3) Antimicrobial activity (2)
Cerulenin has a wide range of antimicrobial activity. Most noteably, the drug significantly inhibits growth of yeast-like fungi, such as Candida, Saccharomyces and Cryptococcus.

Mode of action (7,8, 11-19)

1) Inhibition of the condensing enzyme of FAS (7,8,11–13)
The inhibition of FAS activity by cerulenin is based on its covalent binding to the cysteine residue (SpH) in the condensation reaction domain. Cerulenin was initially thought to take a lactam form in order to react with the SpH (12). However X-ray crystallographic analysis of the cerulenin-condensing enzyme complex revealed that cerulenin itself is covalently attached in a hydrophobic cavity of the active site (13).

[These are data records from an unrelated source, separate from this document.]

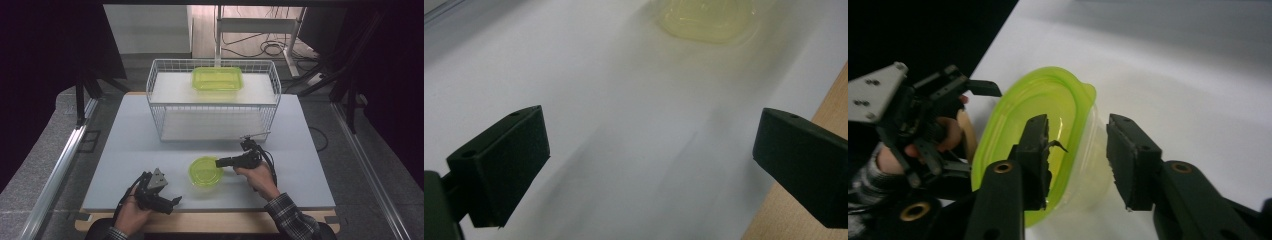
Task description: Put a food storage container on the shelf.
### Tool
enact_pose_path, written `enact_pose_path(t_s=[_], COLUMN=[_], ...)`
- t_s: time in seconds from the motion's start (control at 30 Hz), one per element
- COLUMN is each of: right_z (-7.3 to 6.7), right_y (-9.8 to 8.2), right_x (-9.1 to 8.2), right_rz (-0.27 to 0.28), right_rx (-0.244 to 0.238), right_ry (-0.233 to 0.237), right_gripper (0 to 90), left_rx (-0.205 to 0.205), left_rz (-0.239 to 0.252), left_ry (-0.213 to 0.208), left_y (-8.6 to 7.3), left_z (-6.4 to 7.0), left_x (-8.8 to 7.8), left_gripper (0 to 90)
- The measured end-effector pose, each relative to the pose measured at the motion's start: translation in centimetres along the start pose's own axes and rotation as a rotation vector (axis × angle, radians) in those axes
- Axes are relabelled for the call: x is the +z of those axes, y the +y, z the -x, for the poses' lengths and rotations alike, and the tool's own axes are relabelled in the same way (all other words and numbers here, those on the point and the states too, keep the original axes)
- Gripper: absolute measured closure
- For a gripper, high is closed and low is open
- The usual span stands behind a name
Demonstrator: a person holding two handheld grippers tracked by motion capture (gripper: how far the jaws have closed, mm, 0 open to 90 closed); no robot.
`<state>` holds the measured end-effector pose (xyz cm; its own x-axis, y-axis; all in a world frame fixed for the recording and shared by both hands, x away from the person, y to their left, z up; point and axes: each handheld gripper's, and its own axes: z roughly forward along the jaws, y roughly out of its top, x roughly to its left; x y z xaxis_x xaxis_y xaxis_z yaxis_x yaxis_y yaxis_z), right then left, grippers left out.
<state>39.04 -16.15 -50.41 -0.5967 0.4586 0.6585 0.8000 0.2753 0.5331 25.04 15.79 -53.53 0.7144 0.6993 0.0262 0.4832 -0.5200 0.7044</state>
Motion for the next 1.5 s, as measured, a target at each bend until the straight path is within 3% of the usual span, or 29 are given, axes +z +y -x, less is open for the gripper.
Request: enact_pose_path(t_s=[0.3, 0.6, 0.83, 1.5], right_z=[0.4, -0.1, -0.5, -2.4], right_y=[0.0, 0.0, 0.6, 3.4], right_x=[0.6, 0.2, -1.4, -5.9], right_rz=[-0.034, -0.03, 0.019, 0.142], right_rx=[0.079, 0.083, 0.079, 0.068], right_ry=[0.05, 0.03, 0.036, 0.045], right_gripper=[80.2, 80.9, 80.9, 80.9], left_rx=[0.011, 0.01, -0.036, -0.021], left_rz=[-0.007, -0.004, 0.051, -0.004], left_ry=[-0.003, -0.002, -0.042, -0.036], left_y=[0.0, 0.0, 0.0, -0.1], left_z=[0.1, 0.1, -0.4, -0.3], left_x=[0.1, 0.1, -0.4, 0.2], left_gripper=[1.4, 1.4, 0.6, 0.1])
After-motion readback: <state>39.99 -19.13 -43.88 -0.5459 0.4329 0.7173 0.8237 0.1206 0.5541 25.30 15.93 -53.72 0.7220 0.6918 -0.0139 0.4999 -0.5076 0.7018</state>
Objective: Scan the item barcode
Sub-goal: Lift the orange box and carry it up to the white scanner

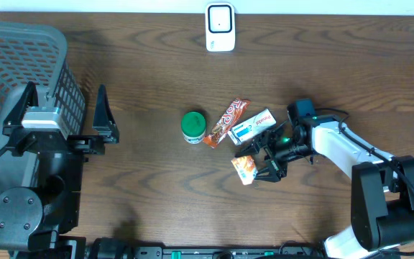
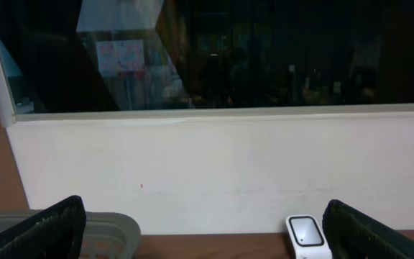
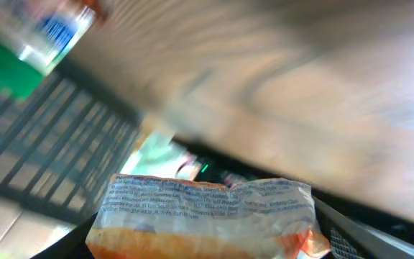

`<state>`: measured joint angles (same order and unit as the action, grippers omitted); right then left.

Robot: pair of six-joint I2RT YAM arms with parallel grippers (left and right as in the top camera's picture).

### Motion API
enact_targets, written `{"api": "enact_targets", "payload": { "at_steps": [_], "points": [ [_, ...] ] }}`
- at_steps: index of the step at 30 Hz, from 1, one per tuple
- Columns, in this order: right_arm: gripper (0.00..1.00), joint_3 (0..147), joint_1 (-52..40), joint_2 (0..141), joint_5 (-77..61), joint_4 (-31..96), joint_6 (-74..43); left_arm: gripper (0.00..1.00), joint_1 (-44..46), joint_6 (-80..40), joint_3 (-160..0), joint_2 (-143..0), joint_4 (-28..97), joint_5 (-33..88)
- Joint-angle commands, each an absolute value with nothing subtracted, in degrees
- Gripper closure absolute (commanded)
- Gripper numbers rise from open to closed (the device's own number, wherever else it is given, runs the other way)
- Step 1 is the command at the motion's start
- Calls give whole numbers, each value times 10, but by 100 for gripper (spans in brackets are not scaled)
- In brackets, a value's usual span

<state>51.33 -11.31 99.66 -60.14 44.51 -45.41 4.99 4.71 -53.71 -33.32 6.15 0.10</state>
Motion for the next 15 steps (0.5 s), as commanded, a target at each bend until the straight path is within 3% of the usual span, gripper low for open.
{"api": "enact_targets", "payload": {
  "at_steps": [1,6,15],
  "points": [
    [30,522,-105,1000,-738,446,-427,1,52,48,-537,-328,63,5],
    [30,522,-105,1000,-806,446,-427,1,52,48,-537,-328,70,5],
    [31,522,-105,1000,-808,445,-389,1,52,48,-537,-328,70,5]
  ]
}}
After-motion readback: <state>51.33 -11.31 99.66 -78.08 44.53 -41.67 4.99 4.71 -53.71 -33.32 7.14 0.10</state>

2) Mechanism of cerulenin-resistance in a cerulenin producer (14-18) and mutant yeast (17)
The cerulenin-producing fungus Acremonium (Cephalosporium) caerulens KF-140 was resistant to cerulenin. The mechanism of self-resistance revealed that cerulenin cannot bind to the significantly altered condensation reaction domain of the producer FAS(13-15). In a cerulenin resistant mutant (KNCR-1) (a 30-fold increase) of Saccharomyces cerevisiae, the GGT codon encoding Gly-1257 of FAS 2, (the gene encoding the α subunit of the fatty acid synthase) was changed to AGT, resulting in the codon for Ser(16). As predicted, Gly-1257 is incorporated in the hydrophobic cavity of the active site to fit cerulenin(18). Therefore, the change causes steric hindrance to cerulenin binding, leading to cerulenin resistance in mutant yeast.

Total synthesis (20)

The total synthesis of cerulenin has been reported by many groups.


Cerulenin is commercially available as an biochemical reagent in the field of lipid research.
The antibiotic was used for production of hybrid compounds


Synthetic derivative CM-55

1) Synthesis and structure (21)
CM-55 was synthesized as an analog of antilipogenic antibiotic cerulenin.

2) Biological activity (21-23)
i) Antimicrobial activity (21,22)
CM-55 shows antifungal and antimicrobial activity with rather low MIC values (6.25-12.5 µg/ml)(21). The mode of action appears to be attributed to inhibition of acetyl- CoA by incorporation into the non-saponifiable fraction (22).

ii) CM-55 was found to inhibit epithelial transport of sodium ions across the toad urinary bladder and to inhibit hydro-osmotic response of the bladder to vasopressin after 2 hours of pretreatment with CM-55 (23).